La idea de confiar en una mujer marcada por la traición era repulsiva para Sariah. Sin embargo, había algo en los ojos de Elandra que la detenía: no era arrogancia, sino una tristeza inmensa que solo tenían los que habían sobrevivido demasiadas veces.
—¿Qué tipo de alianza propones? —preguntó Sariah finalmente, bajando la guardia apenas un grado.
—Un pacto de convergencia. Yo te enseño lo que no sabes sobre el origen de la Fractura. Tú me permites vincular mi esencia a la tuya. Así, si caes, yo continuaré tu labor. Y si yo caigo… tú tendrás acceso a mi conocimiento completo.
Sariah dio un paso atrás. Un pacto de convergencia era más que un trato. Era un entrelazamiento de destinos, irreversible. Su alma quedaría atada a la de Elandra, y compartirían memorias, dolor y responsabilidad. No habría marcha atrás.
—¿Por qué confiar en ti?
Elandra levantó su bastón y lo apoyó en el suelo. Un círculo de símbolos antiguos brilló alrededor de sus pies, y una proyección espectral se alzó entre ambas.
—Porque fui la única testigo del momento en que Serena rompió el primer sello. Y porque lo hizo por amor a una mujer… que terminó traicionándola.

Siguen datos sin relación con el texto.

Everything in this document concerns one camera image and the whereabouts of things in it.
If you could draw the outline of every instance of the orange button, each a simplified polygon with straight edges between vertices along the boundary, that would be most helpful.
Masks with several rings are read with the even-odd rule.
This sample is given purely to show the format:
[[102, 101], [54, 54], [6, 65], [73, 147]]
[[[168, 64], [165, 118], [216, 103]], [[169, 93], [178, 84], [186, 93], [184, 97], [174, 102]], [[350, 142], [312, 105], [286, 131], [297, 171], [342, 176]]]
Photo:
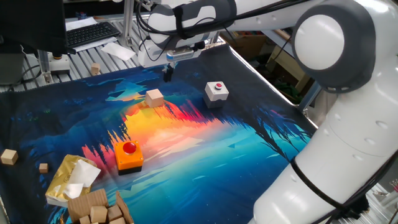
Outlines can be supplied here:
[[142, 156], [138, 141], [119, 142], [113, 148], [119, 170], [141, 167], [143, 165], [144, 157]]

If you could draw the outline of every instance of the red emergency button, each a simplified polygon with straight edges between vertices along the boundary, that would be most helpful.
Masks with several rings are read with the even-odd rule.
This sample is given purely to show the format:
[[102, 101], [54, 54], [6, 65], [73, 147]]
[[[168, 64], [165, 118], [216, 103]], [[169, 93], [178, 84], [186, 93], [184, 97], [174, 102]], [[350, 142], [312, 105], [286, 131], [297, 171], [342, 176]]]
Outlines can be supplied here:
[[215, 88], [216, 88], [216, 90], [220, 90], [220, 89], [222, 89], [222, 84], [221, 83], [217, 83], [216, 85], [215, 85]]
[[132, 142], [128, 142], [123, 145], [123, 151], [126, 154], [133, 154], [133, 153], [135, 153], [136, 150], [137, 150], [137, 146]]

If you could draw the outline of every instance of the metal table surface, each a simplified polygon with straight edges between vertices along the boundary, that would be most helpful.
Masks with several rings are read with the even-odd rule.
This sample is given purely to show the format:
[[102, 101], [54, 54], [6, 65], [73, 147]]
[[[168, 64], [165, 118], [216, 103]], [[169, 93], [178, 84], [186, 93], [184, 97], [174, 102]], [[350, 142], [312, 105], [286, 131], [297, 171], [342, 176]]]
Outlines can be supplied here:
[[[108, 21], [111, 22], [120, 32], [123, 31], [123, 17], [108, 17], [108, 19], [103, 19], [101, 21]], [[134, 46], [131, 47], [131, 49], [134, 52], [137, 52], [137, 46], [139, 45], [139, 33], [138, 33], [138, 25], [135, 22], [135, 18], [132, 23], [132, 30], [133, 30], [133, 40], [134, 40]], [[224, 41], [222, 39], [218, 39], [218, 42], [223, 44]], [[53, 75], [53, 80], [54, 83], [63, 83], [63, 82], [69, 82], [72, 80], [77, 80], [80, 78], [86, 78], [90, 77], [91, 75], [91, 64], [96, 62], [101, 65], [101, 71], [100, 74], [104, 73], [109, 73], [109, 72], [115, 72], [118, 70], [124, 70], [127, 68], [134, 68], [139, 66], [138, 63], [138, 58], [137, 55], [133, 56], [132, 59], [128, 61], [123, 61], [121, 59], [118, 59], [117, 57], [107, 54], [103, 52], [101, 49], [104, 47], [104, 45], [91, 48], [88, 50], [83, 50], [81, 52], [78, 52], [76, 55], [69, 55], [70, 59], [70, 74], [69, 75]], [[24, 59], [24, 64], [23, 64], [23, 71], [38, 65], [37, 59], [33, 55], [26, 55]], [[32, 69], [29, 71], [25, 76], [24, 79], [29, 79], [33, 78], [38, 72], [39, 72], [39, 67]], [[45, 83], [44, 79], [42, 76], [39, 76], [35, 80], [31, 82], [27, 82], [18, 86], [15, 86], [12, 88], [14, 91], [26, 91], [26, 90], [31, 90], [34, 88], [39, 88], [45, 85], [51, 85]], [[3, 87], [0, 86], [0, 92], [8, 91], [8, 87]], [[338, 221], [334, 221], [333, 223], [365, 223], [365, 224], [378, 224], [378, 223], [388, 223], [389, 219], [392, 216], [392, 213], [383, 209], [383, 207], [378, 204], [377, 200], [373, 196], [373, 192], [376, 190], [380, 190], [378, 186], [375, 186], [371, 191], [367, 193], [369, 200], [369, 203], [371, 205], [371, 208], [368, 213], [362, 214], [361, 218], [359, 220], [354, 220], [354, 219], [341, 219]], [[2, 213], [3, 211], [0, 211], [0, 224], [5, 223], [5, 218], [4, 214]]]

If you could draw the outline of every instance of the computer monitor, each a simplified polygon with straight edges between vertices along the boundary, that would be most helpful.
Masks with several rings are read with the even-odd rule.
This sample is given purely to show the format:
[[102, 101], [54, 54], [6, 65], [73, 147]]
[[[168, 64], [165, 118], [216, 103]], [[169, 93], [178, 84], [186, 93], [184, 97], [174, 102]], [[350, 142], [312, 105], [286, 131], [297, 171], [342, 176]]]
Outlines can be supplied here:
[[0, 35], [55, 54], [67, 46], [63, 0], [0, 0]]

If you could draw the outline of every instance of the white tissue paper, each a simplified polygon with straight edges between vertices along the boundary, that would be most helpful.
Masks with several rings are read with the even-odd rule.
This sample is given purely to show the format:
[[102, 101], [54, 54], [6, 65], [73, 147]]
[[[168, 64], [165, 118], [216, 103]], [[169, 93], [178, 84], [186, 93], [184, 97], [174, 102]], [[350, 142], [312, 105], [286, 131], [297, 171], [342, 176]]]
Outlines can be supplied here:
[[[85, 26], [90, 26], [90, 25], [93, 25], [93, 24], [97, 24], [97, 21], [95, 21], [94, 18], [90, 17], [90, 18], [87, 18], [87, 19], [79, 20], [79, 21], [67, 22], [65, 24], [65, 26], [67, 28], [67, 31], [70, 31], [70, 30], [73, 30], [73, 29], [77, 29], [77, 28], [81, 28], [81, 27], [85, 27]], [[99, 41], [96, 41], [96, 42], [93, 42], [93, 43], [90, 43], [90, 44], [85, 44], [83, 46], [75, 47], [74, 49], [76, 50], [76, 52], [79, 52], [79, 51], [82, 51], [82, 50], [90, 49], [90, 48], [93, 48], [93, 47], [98, 47], [100, 45], [107, 44], [107, 43], [110, 43], [110, 42], [115, 42], [115, 41], [117, 41], [117, 38], [110, 37], [110, 38], [99, 40]]]
[[108, 43], [104, 48], [102, 48], [102, 51], [117, 56], [121, 60], [125, 61], [129, 60], [132, 56], [136, 54], [132, 50], [129, 50], [115, 43]]
[[99, 168], [79, 159], [63, 193], [72, 199], [79, 197], [83, 187], [89, 187], [93, 184], [100, 172]]

El corazón de Sariah se encogió.
—¿Quién…?
—Yo. —Elandra cerró los ojos con una mezcla de remordimiento y verdad—. Yo fui esa mujer. Pero también fui la que evitó que Serena destruyera a la portadora original. Me convertí en sombra para proteger su luz… y fallé.
Un silencio tenso llenó la sala.
—Entonces, ¿por qué ahora?
—Porque siento su eco en ti. Y porque tú puedes hacer lo que ella no pudo: perdonar al mundo por no estar listo para su sacrificio.
Sariah sintió una punzada en el pecho. Las piezas empezaban a encajar. Los susurros de la biblioteca, las visiones interrumpidas, los vacíos en la historia… todo apuntaba a una verdad más compleja.
Finalmente, asintió.
—Acepto el pacto.
Ambas se arrodillaron, cada una extendiendo una mano sobre la piedra del altar. Las runas se activaron, y el aire se llenó de una energía cálida, casi maternal. Una corriente de recuerdos fluyó entre ellas: imágenes de Serena, de batallas perdidas, de secretos enterrados. Las lágrimas de Elandra cayeron silenciosas.
Cuando el pacto terminó, ambas se mantuvieron en silencio por largo rato. Ahora eran parte de la otra.
Días después, de vuelta en la biblioteca, Sariah comenzó a ver más allá de lo aparente. Las paredes ya no susurraban en susurros crípticos, sino con palabras completas. Algunos libros cambiaban sus textos ante sus ojos, revelando verdades escondidas. El legado de Serena ya no era solo una herencia, sino una responsabilidad compartida.
Elandra se mantuvo cerca, pero sin interferir. Su presencia era un faro antiguo, una guía sin imposiciones. Los demás miembros del Cónclave Espiritual desconfiaban de ella, pero Sariah, por primera vez en semanas, se sentía menos sola.